**Task to carry out**: Please quote exactly the lines below from the line containing "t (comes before" to the line containing "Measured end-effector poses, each", both lines included, and nothing else.

(Data block begins)

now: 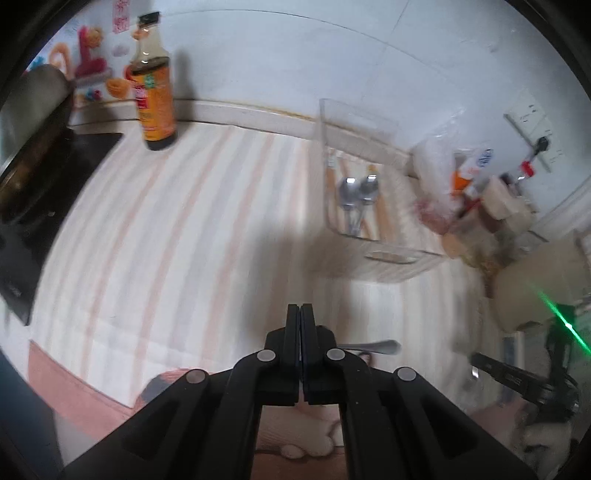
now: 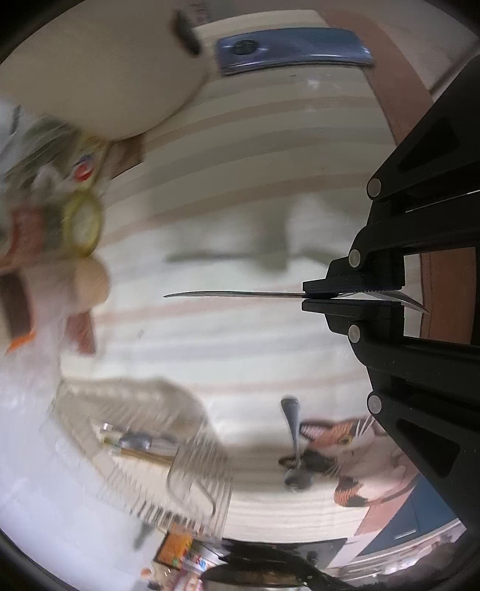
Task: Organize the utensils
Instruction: 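Lower the spoon and knife into the drainer basket and open both tools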
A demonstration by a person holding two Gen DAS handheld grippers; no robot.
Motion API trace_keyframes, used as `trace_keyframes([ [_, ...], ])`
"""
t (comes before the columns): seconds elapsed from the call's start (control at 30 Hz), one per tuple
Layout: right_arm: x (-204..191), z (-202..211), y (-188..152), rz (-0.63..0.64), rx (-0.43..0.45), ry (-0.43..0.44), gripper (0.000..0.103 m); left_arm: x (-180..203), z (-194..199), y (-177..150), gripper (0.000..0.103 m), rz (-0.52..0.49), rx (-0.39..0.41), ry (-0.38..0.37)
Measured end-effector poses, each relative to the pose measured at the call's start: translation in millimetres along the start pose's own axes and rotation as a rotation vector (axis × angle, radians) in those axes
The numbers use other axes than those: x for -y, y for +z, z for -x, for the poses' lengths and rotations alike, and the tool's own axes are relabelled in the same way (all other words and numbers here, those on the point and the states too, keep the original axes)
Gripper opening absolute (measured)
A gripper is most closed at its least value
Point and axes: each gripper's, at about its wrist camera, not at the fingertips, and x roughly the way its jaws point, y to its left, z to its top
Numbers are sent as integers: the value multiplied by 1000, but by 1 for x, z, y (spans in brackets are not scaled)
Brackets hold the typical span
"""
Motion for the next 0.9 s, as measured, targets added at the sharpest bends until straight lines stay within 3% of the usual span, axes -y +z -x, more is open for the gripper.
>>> trace_keyframes([
  [0.07,-10,1,9,11,9,11,2,-9,-11,2,2,24,-39,-26],
  [0.13,-14,2,11,16,13,17,2,-22,-35,-2,12,75,-109,-70],
  [0.2,-16,1,11,17,10,18,2,-31,-56,-8,34,117,-158,-87],
  [0.23,-17,-1,12,18,6,17,2,-39,-70,-12,34,150,-184,-93],
  [0.37,-14,-9,8,15,-16,-7,2,-49,-103,-21,34,202,-247,-119],
  [0.47,-6,-16,2,10,-37,-34,2,-41,-117,-21,34,173,-263,-91],
  [0.53,-2,-20,0,4,-49,-48,2,-29,-118,-19,34,127,-224,-55],
  [0.57,-1,-22,0,3,-53,-55,2,-24,-121,-19,30,98,-228,-37],
  [0.63,2,-27,-2,-3,-60,-67,2,-11,-126,-19,7,26,-215,19],
  [0.9,4,-23,0,-5,-42,-70,2,-3,-104,-21,2,6,-137,51],
])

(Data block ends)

**Expected answer**:
t (comes before the columns): seconds elapsed from the call's start (control at 30 Hz), one per tuple
Layout: right_arm: x (-204..191), z (-202..211), y (-188..152), rz (-0.63..0.64), rx (-0.43..0.45), ry (-0.43..0.44), gripper (0.000..0.103 m); left_arm: x (-180..203), z (-194..199), y (-177..150), gripper (0.000..0.103 m), rz (-0.52..0.49), rx (-0.39..0.41), ry (-0.38..0.37)
Measured end-effector poses, each relative to the pose measured at the call's start: translation in millimetres along the start pose's own axes and rotation as a rotation vector (axis × angle, radians) in those axes

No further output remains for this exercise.